WHAT IS NEEDED:
Nothing but the lines from the start of the records below through the line that has "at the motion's" should appear, each exactly as given.

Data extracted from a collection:
·····
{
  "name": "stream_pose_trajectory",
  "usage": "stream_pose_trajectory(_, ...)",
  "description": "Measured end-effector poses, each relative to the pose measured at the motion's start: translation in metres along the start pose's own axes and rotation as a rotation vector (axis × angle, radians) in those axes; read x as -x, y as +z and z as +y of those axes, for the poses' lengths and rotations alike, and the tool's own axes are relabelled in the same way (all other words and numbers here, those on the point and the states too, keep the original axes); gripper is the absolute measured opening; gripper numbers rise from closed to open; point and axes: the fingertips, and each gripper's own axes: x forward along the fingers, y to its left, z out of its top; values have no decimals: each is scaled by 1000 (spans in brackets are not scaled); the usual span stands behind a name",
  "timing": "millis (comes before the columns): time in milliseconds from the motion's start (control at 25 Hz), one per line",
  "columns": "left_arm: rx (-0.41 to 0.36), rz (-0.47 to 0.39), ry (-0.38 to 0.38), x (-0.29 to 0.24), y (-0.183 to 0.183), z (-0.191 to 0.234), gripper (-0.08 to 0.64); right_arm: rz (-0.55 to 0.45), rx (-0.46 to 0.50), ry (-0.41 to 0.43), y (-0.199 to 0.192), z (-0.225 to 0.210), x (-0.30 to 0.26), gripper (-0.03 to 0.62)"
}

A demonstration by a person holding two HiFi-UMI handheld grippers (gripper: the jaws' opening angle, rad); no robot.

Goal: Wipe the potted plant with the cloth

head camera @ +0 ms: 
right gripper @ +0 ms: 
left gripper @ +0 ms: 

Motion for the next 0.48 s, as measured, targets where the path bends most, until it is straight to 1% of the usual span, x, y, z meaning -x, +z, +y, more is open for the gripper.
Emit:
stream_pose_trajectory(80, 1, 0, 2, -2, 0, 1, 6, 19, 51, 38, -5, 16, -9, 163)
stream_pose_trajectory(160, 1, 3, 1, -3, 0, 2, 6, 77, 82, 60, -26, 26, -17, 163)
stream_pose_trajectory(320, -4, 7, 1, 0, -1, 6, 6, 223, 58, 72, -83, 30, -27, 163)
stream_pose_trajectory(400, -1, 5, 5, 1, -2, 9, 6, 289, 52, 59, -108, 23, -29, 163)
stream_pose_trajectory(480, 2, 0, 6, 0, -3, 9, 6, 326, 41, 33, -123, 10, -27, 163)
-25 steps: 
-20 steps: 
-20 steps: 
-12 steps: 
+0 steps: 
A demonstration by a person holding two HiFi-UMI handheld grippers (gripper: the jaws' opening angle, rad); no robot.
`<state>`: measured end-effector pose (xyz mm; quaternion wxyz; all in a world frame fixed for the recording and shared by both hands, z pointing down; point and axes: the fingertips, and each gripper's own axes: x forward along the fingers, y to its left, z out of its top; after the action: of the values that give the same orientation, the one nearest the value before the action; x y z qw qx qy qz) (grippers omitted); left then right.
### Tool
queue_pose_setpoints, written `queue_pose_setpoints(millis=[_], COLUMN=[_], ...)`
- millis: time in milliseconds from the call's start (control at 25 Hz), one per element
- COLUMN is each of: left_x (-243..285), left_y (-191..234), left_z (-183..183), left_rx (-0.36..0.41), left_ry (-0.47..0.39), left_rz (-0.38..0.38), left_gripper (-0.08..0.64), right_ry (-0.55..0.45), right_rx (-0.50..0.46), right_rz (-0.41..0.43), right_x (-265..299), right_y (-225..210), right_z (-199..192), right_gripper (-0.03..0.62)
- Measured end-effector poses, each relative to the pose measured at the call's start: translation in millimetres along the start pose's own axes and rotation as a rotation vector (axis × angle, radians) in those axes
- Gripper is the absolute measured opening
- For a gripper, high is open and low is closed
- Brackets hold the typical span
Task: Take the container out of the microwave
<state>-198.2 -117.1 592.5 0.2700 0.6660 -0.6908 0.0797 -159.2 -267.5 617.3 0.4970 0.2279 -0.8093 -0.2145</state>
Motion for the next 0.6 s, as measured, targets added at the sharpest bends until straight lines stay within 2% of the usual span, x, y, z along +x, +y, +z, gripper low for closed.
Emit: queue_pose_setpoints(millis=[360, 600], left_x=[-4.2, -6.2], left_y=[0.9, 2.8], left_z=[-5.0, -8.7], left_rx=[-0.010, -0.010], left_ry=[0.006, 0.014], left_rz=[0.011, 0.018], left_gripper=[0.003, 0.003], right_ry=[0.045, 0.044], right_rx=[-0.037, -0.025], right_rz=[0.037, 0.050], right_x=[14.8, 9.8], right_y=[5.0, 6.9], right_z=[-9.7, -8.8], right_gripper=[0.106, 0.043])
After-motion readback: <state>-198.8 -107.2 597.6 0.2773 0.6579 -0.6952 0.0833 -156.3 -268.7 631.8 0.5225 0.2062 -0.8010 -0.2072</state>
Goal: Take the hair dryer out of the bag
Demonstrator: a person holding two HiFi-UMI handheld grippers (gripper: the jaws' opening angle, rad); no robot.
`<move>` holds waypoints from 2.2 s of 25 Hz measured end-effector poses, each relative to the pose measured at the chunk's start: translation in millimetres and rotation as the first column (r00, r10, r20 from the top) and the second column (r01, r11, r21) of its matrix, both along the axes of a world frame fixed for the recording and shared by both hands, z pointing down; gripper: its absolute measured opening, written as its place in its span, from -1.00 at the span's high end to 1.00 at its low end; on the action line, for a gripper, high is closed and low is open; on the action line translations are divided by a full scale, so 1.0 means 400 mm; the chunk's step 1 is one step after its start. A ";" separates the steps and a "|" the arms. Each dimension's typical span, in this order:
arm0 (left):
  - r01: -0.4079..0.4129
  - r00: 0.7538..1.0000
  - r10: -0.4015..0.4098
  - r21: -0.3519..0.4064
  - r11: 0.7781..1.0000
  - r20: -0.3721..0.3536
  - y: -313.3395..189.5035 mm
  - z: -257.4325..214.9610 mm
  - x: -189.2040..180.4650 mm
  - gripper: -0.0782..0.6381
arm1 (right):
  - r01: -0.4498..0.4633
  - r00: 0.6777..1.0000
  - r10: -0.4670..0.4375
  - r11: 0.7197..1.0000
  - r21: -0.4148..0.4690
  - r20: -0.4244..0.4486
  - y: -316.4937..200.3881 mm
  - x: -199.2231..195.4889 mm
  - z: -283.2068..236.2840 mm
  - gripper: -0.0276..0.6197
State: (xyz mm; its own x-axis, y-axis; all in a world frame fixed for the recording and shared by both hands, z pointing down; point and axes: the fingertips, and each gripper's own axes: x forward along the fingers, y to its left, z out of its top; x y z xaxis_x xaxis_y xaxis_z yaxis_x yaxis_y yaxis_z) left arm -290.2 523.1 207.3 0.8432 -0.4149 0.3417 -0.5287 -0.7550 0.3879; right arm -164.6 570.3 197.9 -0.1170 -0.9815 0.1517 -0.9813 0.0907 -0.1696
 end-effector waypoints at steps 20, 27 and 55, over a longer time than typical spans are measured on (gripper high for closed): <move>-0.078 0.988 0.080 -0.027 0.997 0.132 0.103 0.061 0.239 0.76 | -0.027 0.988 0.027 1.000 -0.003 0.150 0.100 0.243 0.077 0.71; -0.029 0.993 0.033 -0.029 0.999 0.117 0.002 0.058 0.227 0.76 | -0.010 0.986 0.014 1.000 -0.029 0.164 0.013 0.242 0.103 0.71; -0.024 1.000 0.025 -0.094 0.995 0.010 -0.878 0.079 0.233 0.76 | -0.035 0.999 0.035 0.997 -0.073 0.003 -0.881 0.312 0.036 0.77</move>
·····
SOLUTION FOR THIS TASK:
{
  "name": "stream_pose_trajectory",
  "usage": "stream_pose_trajectory(_, ...)",
  "description": "Measured end-effector poses, each relative to the pose measured at the motion's start: translation in metres along the start pose's own axes and rotation as a rotation vector (axis × angle, radians) in those axes; read x as -x, y as +z and z as +y of those axes, for the poses' lengths and rotations alike, and the tool's own axes are relabelled in the same way (all other words and numbers here, those on the point and the states too, keep the original axes); gripper is the absolute measured opening; gripper numbers rise from closed to open; point and axes: the fingertips, and each gripper's own axes: x forward along the fingers, y to its left, z out of its top; values have no decimals: each is scaled by 1000 (spans in brackets are not scaled); the usual span stands behind a name",

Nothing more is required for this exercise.